WHAT THE TASK REQUIRES: Copy every line of the material exactly as it stands.

EXERCISE MATERIAL:
= Beginning of Section =
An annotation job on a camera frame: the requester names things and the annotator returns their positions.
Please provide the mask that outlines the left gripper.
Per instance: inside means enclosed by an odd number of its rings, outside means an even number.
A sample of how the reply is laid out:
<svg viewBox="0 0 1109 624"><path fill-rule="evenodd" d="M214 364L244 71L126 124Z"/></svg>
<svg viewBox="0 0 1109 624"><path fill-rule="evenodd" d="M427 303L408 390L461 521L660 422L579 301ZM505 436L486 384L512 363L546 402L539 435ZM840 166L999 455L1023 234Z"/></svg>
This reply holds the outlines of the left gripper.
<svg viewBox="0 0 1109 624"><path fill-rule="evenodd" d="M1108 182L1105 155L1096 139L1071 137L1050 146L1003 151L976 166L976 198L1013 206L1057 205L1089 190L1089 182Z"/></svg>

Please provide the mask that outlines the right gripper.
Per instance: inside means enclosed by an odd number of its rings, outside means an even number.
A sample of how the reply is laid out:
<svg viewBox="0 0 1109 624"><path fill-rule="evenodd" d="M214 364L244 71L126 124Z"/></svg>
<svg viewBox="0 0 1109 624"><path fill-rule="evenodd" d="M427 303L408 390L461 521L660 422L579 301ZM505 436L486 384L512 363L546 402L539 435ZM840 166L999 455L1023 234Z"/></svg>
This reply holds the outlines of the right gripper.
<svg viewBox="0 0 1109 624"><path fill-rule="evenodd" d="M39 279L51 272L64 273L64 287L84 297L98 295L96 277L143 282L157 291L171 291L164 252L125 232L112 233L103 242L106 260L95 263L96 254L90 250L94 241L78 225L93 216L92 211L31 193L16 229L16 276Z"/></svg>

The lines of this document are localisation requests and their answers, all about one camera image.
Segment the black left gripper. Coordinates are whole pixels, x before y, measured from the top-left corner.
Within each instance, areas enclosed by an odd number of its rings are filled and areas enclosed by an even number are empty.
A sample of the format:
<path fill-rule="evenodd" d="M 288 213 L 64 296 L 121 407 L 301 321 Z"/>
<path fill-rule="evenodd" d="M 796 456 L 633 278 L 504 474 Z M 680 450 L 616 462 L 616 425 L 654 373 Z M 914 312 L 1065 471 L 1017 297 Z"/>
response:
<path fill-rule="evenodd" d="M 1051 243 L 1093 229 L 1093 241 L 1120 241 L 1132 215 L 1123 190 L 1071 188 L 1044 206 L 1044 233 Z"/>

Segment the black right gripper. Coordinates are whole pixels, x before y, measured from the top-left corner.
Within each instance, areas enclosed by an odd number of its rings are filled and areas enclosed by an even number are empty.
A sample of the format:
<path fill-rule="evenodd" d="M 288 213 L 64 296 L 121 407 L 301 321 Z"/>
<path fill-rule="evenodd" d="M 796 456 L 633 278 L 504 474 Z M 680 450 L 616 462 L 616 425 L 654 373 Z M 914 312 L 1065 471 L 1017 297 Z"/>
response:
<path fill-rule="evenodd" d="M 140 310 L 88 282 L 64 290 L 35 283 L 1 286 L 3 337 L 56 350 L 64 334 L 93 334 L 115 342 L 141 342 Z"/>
= End of Section =
TASK OUTPUT:
An annotation job on a camera frame: the requester names things and the annotator returns their positions.
Please provide the mask that outlines the left gripper.
Per instance: inside means enclosed by an odd number of its rings, outside means an even number.
A sample of how the reply is laid out:
<svg viewBox="0 0 1109 624"><path fill-rule="evenodd" d="M214 364L244 71L126 124Z"/></svg>
<svg viewBox="0 0 1109 624"><path fill-rule="evenodd" d="M427 303L408 390L461 521L660 422L579 301ZM505 436L486 384L512 363L546 402L539 435ZM840 166L999 455L1023 234Z"/></svg>
This reply holds the outlines of the left gripper.
<svg viewBox="0 0 1109 624"><path fill-rule="evenodd" d="M1108 182L1105 155L1096 139L1071 137L1050 146L1003 151L976 166L976 198L1013 206L1057 205L1089 190L1089 182Z"/></svg>

Please provide the mask that outlines the right gripper.
Per instance: inside means enclosed by an odd number of its rings, outside means an even number.
A sample of how the reply is laid out:
<svg viewBox="0 0 1109 624"><path fill-rule="evenodd" d="M214 364L244 71L126 124Z"/></svg>
<svg viewBox="0 0 1109 624"><path fill-rule="evenodd" d="M427 303L408 390L461 521L660 422L579 301ZM505 436L486 384L512 363L546 402L539 435ZM840 166L999 455L1023 234Z"/></svg>
This reply holds the outlines of the right gripper.
<svg viewBox="0 0 1109 624"><path fill-rule="evenodd" d="M39 279L51 272L64 273L64 287L84 297L98 295L96 277L143 282L157 291L171 291L164 252L125 232L112 233L103 242L106 260L95 263L96 254L90 250L94 241L78 225L93 216L92 211L31 193L16 229L16 276Z"/></svg>

The lines of this document are localisation requests and their answers, all about one camera image.
Segment the black left gripper. Coordinates are whole pixels, x before y, measured from the top-left corner.
Within each instance, areas enclosed by an odd number of its rings are filled and areas enclosed by an even number are empty.
A sample of the format:
<path fill-rule="evenodd" d="M 288 213 L 64 296 L 121 407 L 301 321 Z"/>
<path fill-rule="evenodd" d="M 796 456 L 633 278 L 504 474 Z M 680 450 L 616 462 L 616 425 L 654 373 Z M 914 312 L 1065 471 L 1017 297 Z"/>
response:
<path fill-rule="evenodd" d="M 1051 243 L 1093 229 L 1093 241 L 1120 241 L 1132 215 L 1123 190 L 1071 188 L 1044 206 L 1044 233 Z"/>

Segment the black right gripper. Coordinates are whole pixels, x before y, measured from the top-left corner.
Within each instance, areas enclosed by an odd number of its rings are filled and areas enclosed by an even number are empty.
A sample of the format:
<path fill-rule="evenodd" d="M 288 213 L 64 296 L 121 407 L 301 321 Z"/>
<path fill-rule="evenodd" d="M 796 456 L 633 278 L 504 474 Z M 680 450 L 616 462 L 616 425 L 654 373 Z M 914 312 L 1065 471 L 1017 297 Z"/>
response:
<path fill-rule="evenodd" d="M 140 310 L 88 282 L 64 290 L 35 283 L 1 286 L 3 337 L 56 350 L 64 334 L 93 334 L 115 342 L 141 342 Z"/>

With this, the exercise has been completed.